-- WHAT IS BEING ASKED --
What is wanted is every line below from the one with "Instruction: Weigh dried" up to and including the one with "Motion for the", retyped exactly, pictures excluded, nothing else.
• • • •
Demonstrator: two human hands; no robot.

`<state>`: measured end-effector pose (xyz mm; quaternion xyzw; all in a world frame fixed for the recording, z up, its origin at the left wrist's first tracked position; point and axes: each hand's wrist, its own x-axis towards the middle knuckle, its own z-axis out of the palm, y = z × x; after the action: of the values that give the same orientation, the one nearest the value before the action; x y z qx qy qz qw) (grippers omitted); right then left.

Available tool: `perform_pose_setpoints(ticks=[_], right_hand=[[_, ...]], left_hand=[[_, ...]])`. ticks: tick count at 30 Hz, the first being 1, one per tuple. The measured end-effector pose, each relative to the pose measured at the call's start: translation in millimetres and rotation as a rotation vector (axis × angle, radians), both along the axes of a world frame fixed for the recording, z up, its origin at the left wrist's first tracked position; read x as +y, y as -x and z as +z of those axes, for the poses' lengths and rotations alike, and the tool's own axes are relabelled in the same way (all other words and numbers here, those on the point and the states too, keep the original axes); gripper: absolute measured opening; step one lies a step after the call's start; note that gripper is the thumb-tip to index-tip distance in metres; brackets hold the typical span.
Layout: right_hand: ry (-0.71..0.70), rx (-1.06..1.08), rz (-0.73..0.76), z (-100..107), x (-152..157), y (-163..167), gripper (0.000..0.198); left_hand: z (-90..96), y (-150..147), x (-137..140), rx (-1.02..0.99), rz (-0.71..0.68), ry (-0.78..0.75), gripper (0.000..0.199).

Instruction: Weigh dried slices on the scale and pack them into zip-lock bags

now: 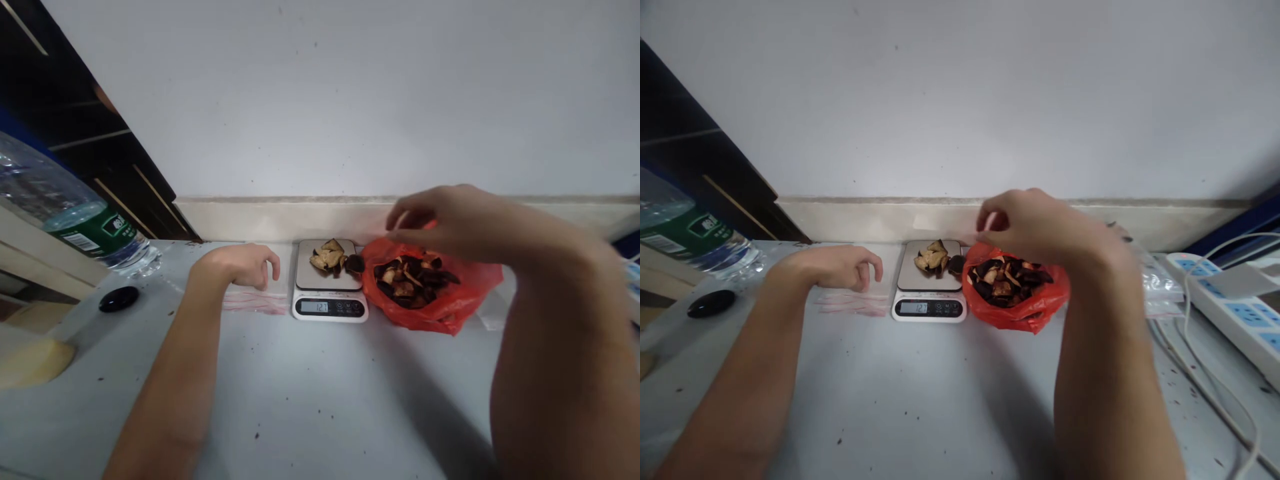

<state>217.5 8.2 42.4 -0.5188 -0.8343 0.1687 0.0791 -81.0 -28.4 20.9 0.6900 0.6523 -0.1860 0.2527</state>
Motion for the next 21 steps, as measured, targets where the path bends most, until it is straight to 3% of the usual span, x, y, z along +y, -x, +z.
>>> perform_pose_setpoints(ticks=[3,6,9,12,17,21], right_hand=[[0.025,-0.070,-0.094,-2,-5,39,0.023],[0.112,-0.238,-0.063,-16,-2,63,0.031],[0.174,-0.285,-0.018,-32,7,66,0.033],[0.174,-0.199,-0.035,-38,13,59,0.034],[0.196,-0.074,-0.073,-17,5,52,0.026],[0.098,-0.045,-0.183,5,-8,29,0.023]], left_hand=[[-0.4,4,1,0.012,-0.012,0.006,0.052],[-1.5,6,2,0.031,0.006,0.014,0.064],[-1.8,4,1,0.016,0.013,0.027,0.065],[-1.1,0,1,0.025,0.022,0.046,0.060],[1.4,-3,0,0.022,0.030,0.095,0.050],[4.4,1,-2,-0.021,0.056,0.088,0.054]])
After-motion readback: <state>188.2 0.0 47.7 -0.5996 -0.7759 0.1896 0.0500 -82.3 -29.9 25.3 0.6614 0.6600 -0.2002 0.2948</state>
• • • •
-- THE COMPLETED TASK --
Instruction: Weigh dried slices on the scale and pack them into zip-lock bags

now: 

<state>217.5 8.2 42.4 -0.5188 -0.8343 0.1687 0.0791 -81.0 -28.4 20.9 0.6900 0.6523 -0.1860 0.2527</state>
Motion for the next 21 steps, as measured, targets where the path bends most, until it is straight to 3% of the usual span, x, y, z along +y, -x, +z.

The required output is complete.